# What you need to do:
Print out all of the records exactly; no picture belongs in the result.

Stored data
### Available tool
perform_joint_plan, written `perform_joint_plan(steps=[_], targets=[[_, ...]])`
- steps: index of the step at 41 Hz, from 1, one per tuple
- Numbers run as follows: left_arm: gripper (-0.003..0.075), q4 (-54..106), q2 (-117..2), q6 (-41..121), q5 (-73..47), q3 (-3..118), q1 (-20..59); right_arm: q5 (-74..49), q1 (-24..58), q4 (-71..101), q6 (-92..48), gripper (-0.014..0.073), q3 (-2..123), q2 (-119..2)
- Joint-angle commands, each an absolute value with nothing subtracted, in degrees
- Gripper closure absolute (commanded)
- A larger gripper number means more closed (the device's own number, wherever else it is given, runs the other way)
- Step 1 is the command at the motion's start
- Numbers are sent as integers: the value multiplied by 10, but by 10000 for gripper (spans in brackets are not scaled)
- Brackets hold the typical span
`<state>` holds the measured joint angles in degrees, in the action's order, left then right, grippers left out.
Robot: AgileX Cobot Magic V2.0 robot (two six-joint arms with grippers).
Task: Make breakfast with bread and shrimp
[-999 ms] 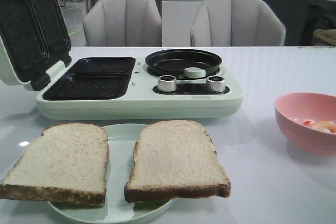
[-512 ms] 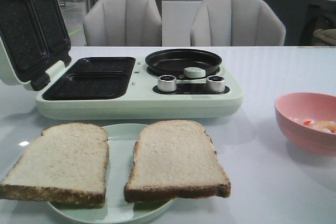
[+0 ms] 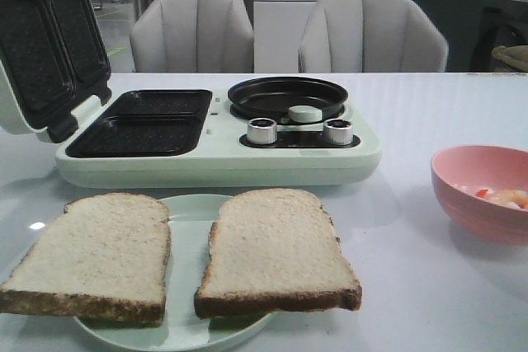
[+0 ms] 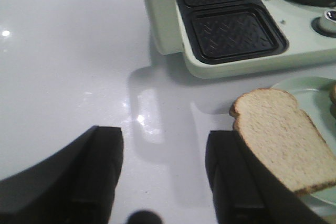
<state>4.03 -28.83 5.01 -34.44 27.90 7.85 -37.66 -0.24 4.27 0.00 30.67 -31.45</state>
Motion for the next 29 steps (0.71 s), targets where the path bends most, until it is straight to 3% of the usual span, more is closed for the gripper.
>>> perform_joint_plan(steps=[1,7,17,29], targets=[[286,70,-311,114,-296,294,117,-329,-5,37,-4,64,323,-320],[275,49,-354,161,-296,294,221,-329,-5,37,-4,64,323,-320],[132,-62,-464,161,-306,294,387,-329,-5,37,-4,64,323,-320],[136,-313,-605,0,-319,294,541,-329,-5,37,-4,64,323,-320]])
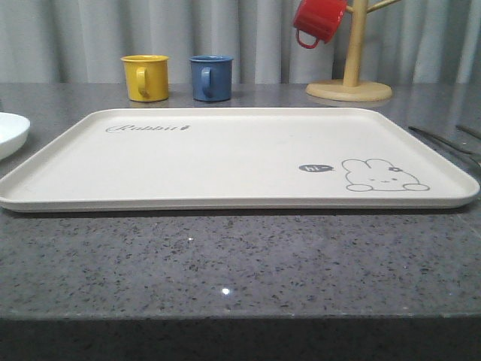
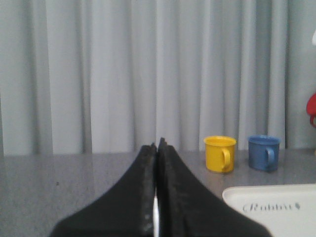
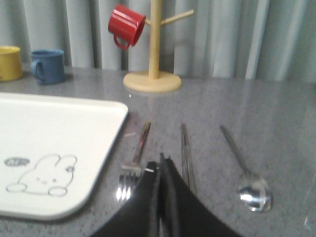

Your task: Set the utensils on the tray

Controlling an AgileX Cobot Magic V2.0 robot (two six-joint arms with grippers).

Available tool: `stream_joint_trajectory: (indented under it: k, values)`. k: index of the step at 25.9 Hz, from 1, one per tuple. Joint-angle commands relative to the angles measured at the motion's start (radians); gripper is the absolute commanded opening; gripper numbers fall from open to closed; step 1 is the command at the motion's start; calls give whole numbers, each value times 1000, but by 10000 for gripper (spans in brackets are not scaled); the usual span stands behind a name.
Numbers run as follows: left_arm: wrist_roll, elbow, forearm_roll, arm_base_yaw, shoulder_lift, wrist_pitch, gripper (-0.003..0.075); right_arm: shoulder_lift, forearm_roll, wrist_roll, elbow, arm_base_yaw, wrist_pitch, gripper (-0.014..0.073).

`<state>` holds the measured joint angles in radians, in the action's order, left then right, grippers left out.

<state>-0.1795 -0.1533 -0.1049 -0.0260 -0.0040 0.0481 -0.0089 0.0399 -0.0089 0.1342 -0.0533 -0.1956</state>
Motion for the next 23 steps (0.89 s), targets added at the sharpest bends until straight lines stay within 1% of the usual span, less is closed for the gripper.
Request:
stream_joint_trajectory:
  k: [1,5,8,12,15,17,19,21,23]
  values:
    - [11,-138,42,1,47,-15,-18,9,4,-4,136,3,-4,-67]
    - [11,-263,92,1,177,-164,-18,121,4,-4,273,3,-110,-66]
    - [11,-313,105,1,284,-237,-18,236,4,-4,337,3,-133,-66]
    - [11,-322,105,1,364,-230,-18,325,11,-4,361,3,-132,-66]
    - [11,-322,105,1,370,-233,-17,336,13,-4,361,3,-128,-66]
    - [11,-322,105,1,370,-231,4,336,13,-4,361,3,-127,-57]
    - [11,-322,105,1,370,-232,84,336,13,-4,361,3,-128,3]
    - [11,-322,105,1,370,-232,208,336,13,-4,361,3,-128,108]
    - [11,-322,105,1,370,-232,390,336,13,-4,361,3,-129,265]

# Solution to the problem:
### Available tool
perform_joint_plan, written `perform_joint_plan(steps=[_], targets=[[_, ...]])`
- steps: index of the step at 41 Hz, from 1, one per tuple
- Numbers run as follows: left_arm: gripper (-0.003..0.075), q4 (-54..106), q2 (-117..2), q6 (-41..121), q5 (-73..47), q3 (-3..118), q1 (-20..59); right_arm: q5 (-74..49), q1 (-24..58), q4 (-71..101), q6 (-92..48), gripper (-0.014..0.073), q3 (-2..123), q2 (-119..2)
- Joint-angle commands, each an absolute value with nothing subtracted, in degrees
- Gripper closure absolute (commanded)
- A larger gripper number means more closed (the device's own number, wherever else it is given, runs the other way)
- Step 1 is the command at the motion's start
- Numbers are sent as integers: the value multiplied by 10, but by 10000 for gripper (spans in brackets are not scaled)
- Brackets hold the typical span
`<state>` holds the measured joint angles in degrees, in the action's order, left then right, grippers left out.
Robot: AgileX Cobot Magic V2.0 robot (two six-joint arms with grippers).
Task: Make breakfast with bread and shrimp
[-999 ms] 
[-512 ms] 
[+0 ms] 
[+0 ms] 
<state>4.03 -28.83 5.01 -34.44 27.90 7.85 -37.66 -0.24 4.27 0.00 30.67 -31.45</state>
Motion for the next 29 steps (0.71 s), targets where the path bends most, until it is straight to 3% of the usual span, more is closed for the gripper.
>>> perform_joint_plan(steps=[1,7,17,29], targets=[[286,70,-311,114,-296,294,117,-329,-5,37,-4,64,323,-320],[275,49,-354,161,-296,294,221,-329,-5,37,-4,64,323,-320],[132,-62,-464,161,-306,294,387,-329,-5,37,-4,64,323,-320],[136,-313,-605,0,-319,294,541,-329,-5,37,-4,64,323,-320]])

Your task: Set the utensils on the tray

Controlling an AgileX Cobot Magic V2.0 robot (two six-joint arms with grippers).

Available tool: `stream_joint_trajectory: (indented under it: k, values)`. k: index of the step at 25.9 Hz, from 1, one per tuple. Joint-angle commands relative to the angles measured at the motion's start (radians); gripper is the absolute commanded opening; gripper numbers fall from open to closed; step 1 is the command at the motion's start; calls give whole numbers, each value times 1000, but by 10000 for gripper (spans in brackets are not scaled); the usual span stands behind a name.
Numbers run as follows: left_arm: wrist_roll, elbow, forearm_roll, arm_base_yaw, shoulder_lift, wrist_pitch, gripper (-0.003..0.075); right_arm: shoulder_lift, forearm_roll, wrist_roll, elbow, arm_base_yaw, wrist_pitch, gripper (-0.014..0.073).

`<state>` holds the measured joint angles in radians, in the action's order, left then right, grippers left out.

<state>-0.1795 -0.1533 -0.1049 -0.0260 -0.0040 0.0481 -0.0089 0.0399 -0.0089 0.1342 -0.0533 -0.1956</state>
Motion for the next 23 steps (0.89 s), targets added at the sharpest bends until straight lines stay within 1% of the usual span, less is closed for the gripper.
Request:
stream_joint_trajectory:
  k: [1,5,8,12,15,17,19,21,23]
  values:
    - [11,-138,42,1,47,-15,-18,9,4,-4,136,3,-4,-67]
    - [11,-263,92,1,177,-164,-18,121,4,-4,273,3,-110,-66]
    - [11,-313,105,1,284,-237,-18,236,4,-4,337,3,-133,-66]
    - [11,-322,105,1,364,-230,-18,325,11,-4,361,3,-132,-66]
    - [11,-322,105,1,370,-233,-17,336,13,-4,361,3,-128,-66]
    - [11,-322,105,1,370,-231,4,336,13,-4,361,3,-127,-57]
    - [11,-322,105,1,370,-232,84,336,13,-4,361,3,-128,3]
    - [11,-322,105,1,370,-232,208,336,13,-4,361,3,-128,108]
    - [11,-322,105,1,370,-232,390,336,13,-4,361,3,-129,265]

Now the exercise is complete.